Алекс не верила своим ушам:
– А я ведь, такой же уголовник, как и они, - сообщила она Родерику, - только с другой политической программой.
– Да брось обижаться. Я ведь сказал, как видят ситуацию власти ФРГ. А для них красноармейцы опасные уголовники, которые если выйдут на свободу, то начнут опять жечь супермаркеты и базы НАТО. Кому это надо? Правильно, никому.
– И поэтому власти решили не вести переговоров с угонщиками самолета?
– Тактика - развёл он руками.
– А если бы угонщики убили всех до одного, почти девяносто человек? А они ведь готовы были это сделать и убили-таки одного, когда поняли, что власти заговаривают
– Ты не драматизируй так, все же пассажиры с того рейса остались живы, спасибо спецназу.
– Не все, а девяносто из девяносто одного. А могли бы полечь все, если бы угонщики успели взорвать бомбу. Это, по-твоему, оправданный риск?
– Считай, что властям не особо интересна судьба простых людей. Их много, обо всех не позаботишься, так, наверное, они считают.
– Думаешь, я об этом не знаю? Рори, а я очень часто видела такое же в Ольстере. Англичанам плевать, скольких протестантов и католиков мы убьём взрывом. Видимо власти считают, чем больше, тем лучше, и поэтому по любому нашему звонку никогда никого не спешили эвакуировать. Но в ФРГ властям плевать и на высокопоставленных особ вроде того промышленника Шляйера, которого похитили всё те же Фракции Красной Армии. Они требовали от властей обменять его на десятерых красноармейцев. Это ведь было чуть раньше угона того самолета. И что? Сын Шляйера даже собрал денежный выкуп, а правительство начало оттягивать решение об освобождении красноармейцев. Сын ведь на них был готов подать в суд - похитители же ясно выразились - если не будет обмена, то Шляйера казнят. Так и получилось. Власти тянули с решением сорок три дня и красноармейцы ждали. Ты можешь представить себе такое терпение?

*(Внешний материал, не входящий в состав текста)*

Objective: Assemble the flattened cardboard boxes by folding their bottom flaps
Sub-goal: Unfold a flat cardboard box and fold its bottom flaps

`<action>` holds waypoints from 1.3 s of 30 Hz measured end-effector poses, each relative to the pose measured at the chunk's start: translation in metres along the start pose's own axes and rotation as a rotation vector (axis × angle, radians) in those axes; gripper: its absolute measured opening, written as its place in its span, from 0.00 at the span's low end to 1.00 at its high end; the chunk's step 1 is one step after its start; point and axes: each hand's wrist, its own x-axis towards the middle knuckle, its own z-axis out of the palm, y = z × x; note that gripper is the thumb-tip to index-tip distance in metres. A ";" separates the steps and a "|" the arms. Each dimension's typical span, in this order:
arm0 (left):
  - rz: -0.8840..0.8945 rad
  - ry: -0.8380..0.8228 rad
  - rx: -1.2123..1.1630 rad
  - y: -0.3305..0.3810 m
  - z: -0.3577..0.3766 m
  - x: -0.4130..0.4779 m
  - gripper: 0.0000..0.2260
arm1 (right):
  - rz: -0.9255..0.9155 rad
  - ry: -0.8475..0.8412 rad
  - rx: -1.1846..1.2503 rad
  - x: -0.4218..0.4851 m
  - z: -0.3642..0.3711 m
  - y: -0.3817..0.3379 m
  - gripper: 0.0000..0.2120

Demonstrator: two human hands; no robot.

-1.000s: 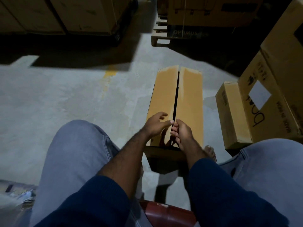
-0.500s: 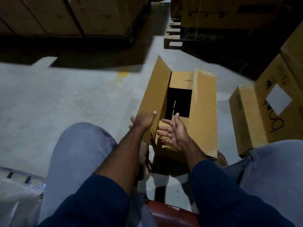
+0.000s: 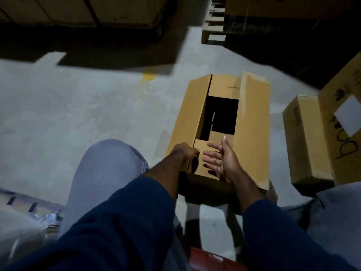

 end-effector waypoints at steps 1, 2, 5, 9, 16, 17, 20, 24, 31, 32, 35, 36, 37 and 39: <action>0.007 -0.008 0.017 0.003 0.002 0.004 0.29 | 0.003 0.010 0.015 0.003 -0.003 0.001 0.37; 0.007 -0.024 0.025 0.005 0.005 0.010 0.30 | 0.002 0.022 0.033 0.006 -0.007 0.001 0.37; 0.009 -0.038 0.010 0.005 0.013 0.023 0.30 | -0.015 0.039 0.068 0.014 -0.010 0.003 0.36; 0.061 0.045 0.045 0.003 0.018 0.029 0.20 | -0.026 0.044 0.048 0.021 0.000 0.003 0.34; 0.199 0.048 0.351 0.002 0.021 0.027 0.10 | -0.059 0.056 -0.066 0.022 0.013 0.004 0.32; 0.220 0.054 0.344 0.001 0.021 0.024 0.09 | -0.062 0.062 -0.072 0.021 0.014 0.004 0.31; 0.236 0.057 0.312 -0.008 0.026 0.014 0.06 | -0.070 0.086 -0.085 0.019 0.013 0.001 0.30; 0.188 0.040 0.335 -0.021 0.039 -0.002 0.08 | -0.060 0.115 -0.097 0.021 0.011 -0.003 0.28; 0.175 0.210 0.399 0.011 0.013 0.017 0.20 | 0.005 0.123 -0.138 0.038 -0.001 -0.012 0.26; 0.186 0.218 0.407 0.017 0.009 0.022 0.20 | 0.005 0.128 -0.154 0.044 -0.005 -0.016 0.26; 0.228 0.229 0.455 0.032 0.004 0.033 0.18 | -0.041 0.155 -0.263 0.064 -0.011 -0.030 0.22; 0.235 0.229 0.463 0.035 0.004 0.038 0.18 | -0.059 0.164 -0.311 0.071 -0.011 -0.035 0.21; 0.236 0.225 0.464 0.037 0.004 0.043 0.17 | -0.081 0.166 -0.387 0.079 -0.010 -0.041 0.21; 0.224 0.191 0.451 0.040 0.005 0.056 0.15 | -0.148 0.156 -0.603 0.098 -0.005 -0.049 0.24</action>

– Ну, прямо-таки, ангельское, - усмехнулся Родерик.
– Да они за неделю бы могли расправиться с тем промышленником. Но красноармейцы ждали, они-то думали, что Шляйер нужный для правительства человек, и, видимо, ошиблись. Помнишь, когда мои как бы соратники из Движения 2 июня похитили кандидата в мэры? Так террористов не то, что из тюрьмы освободили, так ещё дали самолет и отправили их в Йемен. Кандидат в мэры стало быть нужен системе, а промышленник Шляйер - нет. Потому и сорок три дня. Потому и убийство трёх красноармейцев в тюрьме. А что оставалось похитителям, если первый шаг сделали власти?

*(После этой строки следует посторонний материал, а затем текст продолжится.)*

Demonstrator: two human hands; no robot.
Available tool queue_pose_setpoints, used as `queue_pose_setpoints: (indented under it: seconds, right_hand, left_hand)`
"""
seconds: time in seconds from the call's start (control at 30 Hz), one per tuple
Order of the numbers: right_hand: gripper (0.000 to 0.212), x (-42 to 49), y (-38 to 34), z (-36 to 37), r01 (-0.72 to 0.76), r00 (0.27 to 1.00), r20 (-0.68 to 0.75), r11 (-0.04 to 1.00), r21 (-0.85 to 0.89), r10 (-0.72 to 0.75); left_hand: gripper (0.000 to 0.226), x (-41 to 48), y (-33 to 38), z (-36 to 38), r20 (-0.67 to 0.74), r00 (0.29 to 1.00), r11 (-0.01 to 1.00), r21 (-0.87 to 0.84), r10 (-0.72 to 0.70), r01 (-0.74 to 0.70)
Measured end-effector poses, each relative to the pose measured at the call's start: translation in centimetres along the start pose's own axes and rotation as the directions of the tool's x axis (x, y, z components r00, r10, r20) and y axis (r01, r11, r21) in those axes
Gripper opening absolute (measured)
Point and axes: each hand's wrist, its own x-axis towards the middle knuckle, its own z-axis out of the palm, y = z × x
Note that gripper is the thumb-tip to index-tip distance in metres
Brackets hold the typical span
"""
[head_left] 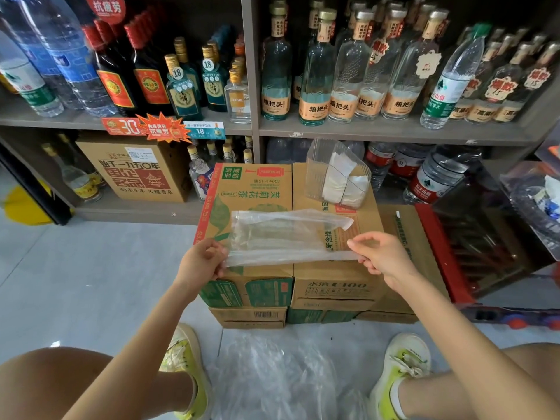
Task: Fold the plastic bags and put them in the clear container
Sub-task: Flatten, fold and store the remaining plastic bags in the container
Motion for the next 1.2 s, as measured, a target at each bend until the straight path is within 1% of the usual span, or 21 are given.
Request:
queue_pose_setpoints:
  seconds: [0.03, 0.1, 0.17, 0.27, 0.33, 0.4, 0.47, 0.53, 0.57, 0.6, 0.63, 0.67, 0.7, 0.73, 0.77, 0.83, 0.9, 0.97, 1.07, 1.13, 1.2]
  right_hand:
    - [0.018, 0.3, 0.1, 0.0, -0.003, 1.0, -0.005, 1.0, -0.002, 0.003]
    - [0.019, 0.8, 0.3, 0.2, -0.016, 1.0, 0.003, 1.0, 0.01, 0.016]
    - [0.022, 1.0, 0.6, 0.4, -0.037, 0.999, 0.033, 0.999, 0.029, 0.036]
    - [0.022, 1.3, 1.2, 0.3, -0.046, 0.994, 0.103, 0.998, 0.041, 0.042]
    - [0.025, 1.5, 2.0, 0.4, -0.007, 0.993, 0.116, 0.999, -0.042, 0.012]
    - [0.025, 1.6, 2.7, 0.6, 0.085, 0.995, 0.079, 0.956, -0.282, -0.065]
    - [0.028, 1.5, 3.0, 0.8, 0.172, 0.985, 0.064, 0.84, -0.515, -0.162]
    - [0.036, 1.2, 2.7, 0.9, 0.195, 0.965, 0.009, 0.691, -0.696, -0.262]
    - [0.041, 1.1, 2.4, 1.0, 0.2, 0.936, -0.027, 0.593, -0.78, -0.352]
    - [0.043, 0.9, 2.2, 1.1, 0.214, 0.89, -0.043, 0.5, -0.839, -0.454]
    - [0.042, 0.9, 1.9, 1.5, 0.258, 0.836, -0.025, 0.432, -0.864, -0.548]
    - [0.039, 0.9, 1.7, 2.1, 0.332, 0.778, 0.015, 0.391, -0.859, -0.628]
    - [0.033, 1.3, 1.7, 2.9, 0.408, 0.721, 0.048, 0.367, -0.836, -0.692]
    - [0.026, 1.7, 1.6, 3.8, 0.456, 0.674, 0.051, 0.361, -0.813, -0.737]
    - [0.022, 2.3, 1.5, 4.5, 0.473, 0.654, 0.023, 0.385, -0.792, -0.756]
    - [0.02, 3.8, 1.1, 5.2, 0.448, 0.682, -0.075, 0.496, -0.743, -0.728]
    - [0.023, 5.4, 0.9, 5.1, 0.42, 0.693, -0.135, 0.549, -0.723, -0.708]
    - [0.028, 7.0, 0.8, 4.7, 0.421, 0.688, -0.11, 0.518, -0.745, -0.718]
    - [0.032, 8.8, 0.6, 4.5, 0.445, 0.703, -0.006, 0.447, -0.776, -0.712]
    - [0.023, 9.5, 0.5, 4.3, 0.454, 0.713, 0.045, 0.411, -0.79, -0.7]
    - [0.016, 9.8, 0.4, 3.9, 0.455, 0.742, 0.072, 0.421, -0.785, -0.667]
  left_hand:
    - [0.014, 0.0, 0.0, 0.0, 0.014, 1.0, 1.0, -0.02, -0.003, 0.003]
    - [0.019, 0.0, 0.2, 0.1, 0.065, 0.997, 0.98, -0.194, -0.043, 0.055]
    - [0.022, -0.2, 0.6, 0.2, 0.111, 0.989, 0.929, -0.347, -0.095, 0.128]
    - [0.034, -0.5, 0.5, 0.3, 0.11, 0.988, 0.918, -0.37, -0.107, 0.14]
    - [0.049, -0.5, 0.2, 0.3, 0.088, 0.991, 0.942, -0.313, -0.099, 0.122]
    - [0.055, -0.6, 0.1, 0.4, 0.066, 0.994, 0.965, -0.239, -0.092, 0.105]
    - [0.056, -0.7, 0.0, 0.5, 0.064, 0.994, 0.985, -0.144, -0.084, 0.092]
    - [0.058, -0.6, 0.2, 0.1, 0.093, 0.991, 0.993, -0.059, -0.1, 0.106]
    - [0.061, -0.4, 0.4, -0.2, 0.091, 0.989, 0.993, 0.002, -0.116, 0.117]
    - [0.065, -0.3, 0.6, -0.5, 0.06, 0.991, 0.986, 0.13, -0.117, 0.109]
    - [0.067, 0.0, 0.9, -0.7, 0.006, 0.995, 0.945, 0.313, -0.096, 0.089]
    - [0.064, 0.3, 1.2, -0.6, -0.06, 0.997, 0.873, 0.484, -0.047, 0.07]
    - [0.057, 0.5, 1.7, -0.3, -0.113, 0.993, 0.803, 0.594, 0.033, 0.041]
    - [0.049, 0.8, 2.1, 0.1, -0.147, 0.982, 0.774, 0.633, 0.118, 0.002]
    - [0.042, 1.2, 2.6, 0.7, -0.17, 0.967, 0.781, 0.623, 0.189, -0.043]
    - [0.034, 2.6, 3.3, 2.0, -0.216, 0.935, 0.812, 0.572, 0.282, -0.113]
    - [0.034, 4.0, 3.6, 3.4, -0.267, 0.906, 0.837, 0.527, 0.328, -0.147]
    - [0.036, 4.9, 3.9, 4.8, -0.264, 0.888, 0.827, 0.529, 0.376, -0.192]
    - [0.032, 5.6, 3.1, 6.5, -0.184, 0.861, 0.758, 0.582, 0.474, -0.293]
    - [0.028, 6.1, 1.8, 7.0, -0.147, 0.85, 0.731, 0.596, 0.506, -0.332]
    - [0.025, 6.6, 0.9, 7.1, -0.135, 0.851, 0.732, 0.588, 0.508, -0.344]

– Алекс пожала плечами - Пришлось убить Шляйера.
– Что-то ты сегодня слишком сентиментальна, - заметил Родерик.
– А помнишь, как сама рвалась убивать нефтяных министров?
– И сейчас несказанно рада, что этого не сделала.
– Правда?
– Правда. Потому что, во-первых, ты бы меня сжил со свету, потому что у вас в высоких кабинетах, видите ли, планы меняются каждый час. А во-вторых, чёрт его знает, выпустили бы нас после этого алжирцы живыми из самолета или нет? Это я сейчас понимаю, оно того точно не стоило. На тех министров мне плевать, я знать их не знала, они мне ничего плохого не сделали. А вот что плохого сделал девяносто один человек с того рейса правительству ФРГ, я ума не приложу.